Our study was focused on the link between theory and methodology, and thus does not lead to conclusions about research cultures and their effects. However, we can draw three methodological conclusions from our analyses. First, our comparative framework appears to work, in that it enables a comparison of research cultures and the identification of cultural factors that may, in specific situations, exercise a distinct influence on actions. The fact that our examples of causal effects of cultural assumptions largely drew upon assumptions that were not included in Knorr-Cetina’s comparison comes as no surprise. Culture is a complex phenomenon that may resist exhaustive description. In any case, an exhaustive description is pointless, because causal analyses should focus on the factors that do make a difference.

The challenges of empirically identifying cultural assumptions and the difficulties involved in ascribing them to a specific collective make the inclusion of cultural factors in explanations a demanding task. However, our second conclusion is that this task is unlikely to occur too often. The revision of our own empirical material from four very different projects returned only very few cases in which culture was required as an explanatory factor. Most of the situations we investigated represented “settled lives”, in which epistemic, economic, sociostructural and institutional factors coincided with cultural ones, and had a direct and stronger impact on actions.

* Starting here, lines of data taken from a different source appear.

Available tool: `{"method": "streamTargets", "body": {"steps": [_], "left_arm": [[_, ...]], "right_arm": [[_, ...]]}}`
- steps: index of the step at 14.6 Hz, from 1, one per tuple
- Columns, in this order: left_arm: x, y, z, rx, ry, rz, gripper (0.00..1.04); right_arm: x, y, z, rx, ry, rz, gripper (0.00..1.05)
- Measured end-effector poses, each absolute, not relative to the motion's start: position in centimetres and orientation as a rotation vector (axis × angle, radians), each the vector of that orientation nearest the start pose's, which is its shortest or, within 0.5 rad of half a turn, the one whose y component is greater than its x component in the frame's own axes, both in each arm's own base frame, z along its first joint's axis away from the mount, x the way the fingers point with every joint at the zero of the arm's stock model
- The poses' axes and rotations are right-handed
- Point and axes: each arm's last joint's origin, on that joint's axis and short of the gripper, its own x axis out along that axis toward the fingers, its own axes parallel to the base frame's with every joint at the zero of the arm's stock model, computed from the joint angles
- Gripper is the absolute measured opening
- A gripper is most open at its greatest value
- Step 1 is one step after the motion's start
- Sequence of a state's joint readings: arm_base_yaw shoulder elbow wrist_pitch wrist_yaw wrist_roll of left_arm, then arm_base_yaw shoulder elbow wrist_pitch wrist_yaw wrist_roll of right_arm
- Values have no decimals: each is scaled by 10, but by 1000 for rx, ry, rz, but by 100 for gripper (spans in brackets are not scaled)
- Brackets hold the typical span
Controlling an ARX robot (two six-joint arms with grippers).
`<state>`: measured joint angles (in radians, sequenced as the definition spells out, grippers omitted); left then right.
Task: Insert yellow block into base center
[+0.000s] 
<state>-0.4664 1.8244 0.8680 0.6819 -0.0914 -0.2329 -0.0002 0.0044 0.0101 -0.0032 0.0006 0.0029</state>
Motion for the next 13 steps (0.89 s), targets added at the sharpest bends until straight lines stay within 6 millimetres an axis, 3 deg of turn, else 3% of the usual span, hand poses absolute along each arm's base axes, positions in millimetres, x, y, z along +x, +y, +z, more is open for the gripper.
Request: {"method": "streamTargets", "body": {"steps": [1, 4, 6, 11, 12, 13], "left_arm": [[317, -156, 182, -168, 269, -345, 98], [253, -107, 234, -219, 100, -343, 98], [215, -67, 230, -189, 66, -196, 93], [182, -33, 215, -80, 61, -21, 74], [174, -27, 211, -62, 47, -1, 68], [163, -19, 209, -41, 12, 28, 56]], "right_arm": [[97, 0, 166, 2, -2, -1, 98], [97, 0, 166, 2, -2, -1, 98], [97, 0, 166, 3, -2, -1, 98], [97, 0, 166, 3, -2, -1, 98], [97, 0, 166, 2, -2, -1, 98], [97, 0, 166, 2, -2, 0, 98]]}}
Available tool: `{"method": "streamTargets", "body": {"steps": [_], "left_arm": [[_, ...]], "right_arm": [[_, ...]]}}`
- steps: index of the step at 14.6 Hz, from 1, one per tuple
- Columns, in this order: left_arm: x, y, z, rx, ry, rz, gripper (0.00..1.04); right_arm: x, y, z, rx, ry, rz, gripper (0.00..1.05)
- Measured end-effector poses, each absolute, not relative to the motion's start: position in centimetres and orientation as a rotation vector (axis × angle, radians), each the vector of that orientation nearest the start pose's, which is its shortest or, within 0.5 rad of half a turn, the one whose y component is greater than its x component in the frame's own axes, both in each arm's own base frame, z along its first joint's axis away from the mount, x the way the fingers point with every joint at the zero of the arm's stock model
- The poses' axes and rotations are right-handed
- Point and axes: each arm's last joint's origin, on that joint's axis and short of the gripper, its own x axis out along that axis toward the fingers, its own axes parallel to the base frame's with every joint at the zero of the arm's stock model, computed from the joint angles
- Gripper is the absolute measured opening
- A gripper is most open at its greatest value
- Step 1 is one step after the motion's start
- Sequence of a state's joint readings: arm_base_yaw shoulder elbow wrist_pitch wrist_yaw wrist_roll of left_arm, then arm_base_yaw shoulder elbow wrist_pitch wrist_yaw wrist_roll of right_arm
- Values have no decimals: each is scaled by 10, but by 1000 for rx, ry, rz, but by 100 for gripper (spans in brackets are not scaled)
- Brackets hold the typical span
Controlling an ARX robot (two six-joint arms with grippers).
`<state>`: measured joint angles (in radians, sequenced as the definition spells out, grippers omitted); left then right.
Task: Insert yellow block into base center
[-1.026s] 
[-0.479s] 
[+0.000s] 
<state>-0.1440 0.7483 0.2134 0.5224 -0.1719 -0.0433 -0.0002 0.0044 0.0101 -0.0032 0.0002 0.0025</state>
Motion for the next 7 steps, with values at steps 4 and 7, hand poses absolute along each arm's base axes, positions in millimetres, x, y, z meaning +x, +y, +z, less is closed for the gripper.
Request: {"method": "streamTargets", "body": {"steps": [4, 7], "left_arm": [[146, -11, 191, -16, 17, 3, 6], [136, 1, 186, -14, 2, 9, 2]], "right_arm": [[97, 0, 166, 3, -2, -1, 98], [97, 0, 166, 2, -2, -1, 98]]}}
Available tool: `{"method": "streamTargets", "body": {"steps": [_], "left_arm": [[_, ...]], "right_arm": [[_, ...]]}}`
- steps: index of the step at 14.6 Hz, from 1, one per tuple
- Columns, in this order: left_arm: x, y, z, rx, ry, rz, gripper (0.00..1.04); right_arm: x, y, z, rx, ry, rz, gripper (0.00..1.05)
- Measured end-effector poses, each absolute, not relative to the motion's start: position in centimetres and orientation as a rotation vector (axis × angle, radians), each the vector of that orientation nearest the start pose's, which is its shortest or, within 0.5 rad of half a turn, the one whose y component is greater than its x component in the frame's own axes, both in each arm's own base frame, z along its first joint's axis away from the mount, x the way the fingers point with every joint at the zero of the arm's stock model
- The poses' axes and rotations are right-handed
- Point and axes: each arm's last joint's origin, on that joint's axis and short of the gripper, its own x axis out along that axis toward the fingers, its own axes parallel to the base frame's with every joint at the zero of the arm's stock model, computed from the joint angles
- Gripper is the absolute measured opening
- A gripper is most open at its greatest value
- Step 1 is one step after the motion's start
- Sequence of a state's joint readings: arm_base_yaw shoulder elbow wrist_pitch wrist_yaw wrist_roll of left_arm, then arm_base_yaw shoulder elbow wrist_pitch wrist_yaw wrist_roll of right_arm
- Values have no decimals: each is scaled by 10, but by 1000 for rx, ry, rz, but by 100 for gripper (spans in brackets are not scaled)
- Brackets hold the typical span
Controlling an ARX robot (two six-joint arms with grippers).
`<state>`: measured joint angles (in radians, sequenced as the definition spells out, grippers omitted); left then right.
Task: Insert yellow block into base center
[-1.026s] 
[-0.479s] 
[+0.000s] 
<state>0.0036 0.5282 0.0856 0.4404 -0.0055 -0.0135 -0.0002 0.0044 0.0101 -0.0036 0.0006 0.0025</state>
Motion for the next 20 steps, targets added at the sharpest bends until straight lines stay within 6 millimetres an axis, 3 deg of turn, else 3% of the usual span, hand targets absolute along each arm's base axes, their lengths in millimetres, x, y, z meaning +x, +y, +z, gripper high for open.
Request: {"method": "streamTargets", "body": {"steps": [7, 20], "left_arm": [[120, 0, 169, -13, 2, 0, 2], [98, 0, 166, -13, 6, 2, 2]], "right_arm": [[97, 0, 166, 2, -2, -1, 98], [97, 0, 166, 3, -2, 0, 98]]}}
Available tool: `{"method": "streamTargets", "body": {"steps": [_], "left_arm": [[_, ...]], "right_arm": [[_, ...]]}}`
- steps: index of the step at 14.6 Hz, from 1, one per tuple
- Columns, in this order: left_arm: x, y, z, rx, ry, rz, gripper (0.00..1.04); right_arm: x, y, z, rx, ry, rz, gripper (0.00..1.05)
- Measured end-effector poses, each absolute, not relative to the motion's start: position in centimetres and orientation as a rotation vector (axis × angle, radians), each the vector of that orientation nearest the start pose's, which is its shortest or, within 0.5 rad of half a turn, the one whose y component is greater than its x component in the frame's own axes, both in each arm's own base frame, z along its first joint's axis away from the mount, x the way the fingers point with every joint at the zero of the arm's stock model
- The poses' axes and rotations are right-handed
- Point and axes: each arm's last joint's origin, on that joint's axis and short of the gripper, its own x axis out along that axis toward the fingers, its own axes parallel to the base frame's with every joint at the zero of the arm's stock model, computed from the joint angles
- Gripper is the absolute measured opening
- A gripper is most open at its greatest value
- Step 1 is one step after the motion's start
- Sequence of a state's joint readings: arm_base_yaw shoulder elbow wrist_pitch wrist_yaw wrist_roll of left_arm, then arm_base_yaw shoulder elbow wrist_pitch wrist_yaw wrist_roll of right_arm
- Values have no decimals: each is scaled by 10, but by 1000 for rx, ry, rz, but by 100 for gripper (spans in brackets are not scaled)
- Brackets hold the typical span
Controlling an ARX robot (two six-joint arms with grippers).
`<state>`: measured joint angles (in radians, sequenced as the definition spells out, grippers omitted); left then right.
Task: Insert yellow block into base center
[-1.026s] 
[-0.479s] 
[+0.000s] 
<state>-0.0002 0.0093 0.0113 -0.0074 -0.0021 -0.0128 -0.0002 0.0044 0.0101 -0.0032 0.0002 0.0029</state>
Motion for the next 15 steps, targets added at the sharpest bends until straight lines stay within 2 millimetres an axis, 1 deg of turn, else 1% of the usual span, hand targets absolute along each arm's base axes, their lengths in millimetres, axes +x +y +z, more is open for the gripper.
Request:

Our third conclusion concerns the methodological problems we anticipated in our theoretical discussion. Our empirical analyses confirmed the prevalence of these problems. In our analysis of Knorr-Cetina’s material, we attributed the cultural assumptions to the communities of high energy physicists and molecular biologists. However, Knorr-Cetina sometimes mentioned internal variation (between experiments in high energy physics or between laboratories in molecular biology). Therefore, the specific group to which cultural assumptions can be ascribed did not always become clear, an observation that was supported by the analyses of our own material.

Another problem concerns the inference of cultural assumptions from the empirical material, which also turned out to be difficult in the analysis of Knorr-Cetina’s book and in our own empirical cases. Although it is not impossible to deduce cultural assumptions from observed practices or interview responses, a search for cultural assumptions in data that were collected for another purpose faces significant additional difficulties. This is where we see a methodological dilemma. Collecting data about research cultures requires a specific approach, particularly where interviews are concerned. Cultural factors cannot be explored with one or two additional questions in interviews. This is why it seems difficult to include cultural factors as one explanatory factor alongside others in interview-based studies. Ethnographic observations appear to be the method of choice. However, ethnographies are time consuming, which severely limits the number of cases that can be compared (and thus the research questions that can be answered).

Therefore, research cultures are difficult to investigate empirically but rarely required as contributions to multicausal explanations of research actions. If, however, they are needed, our approach to culture provides a workable solution in the form of heuristic guidance in the search for cultural assumptions, a framework for comparing cultures and a basis for integrating cultural assumptions with other influences on action.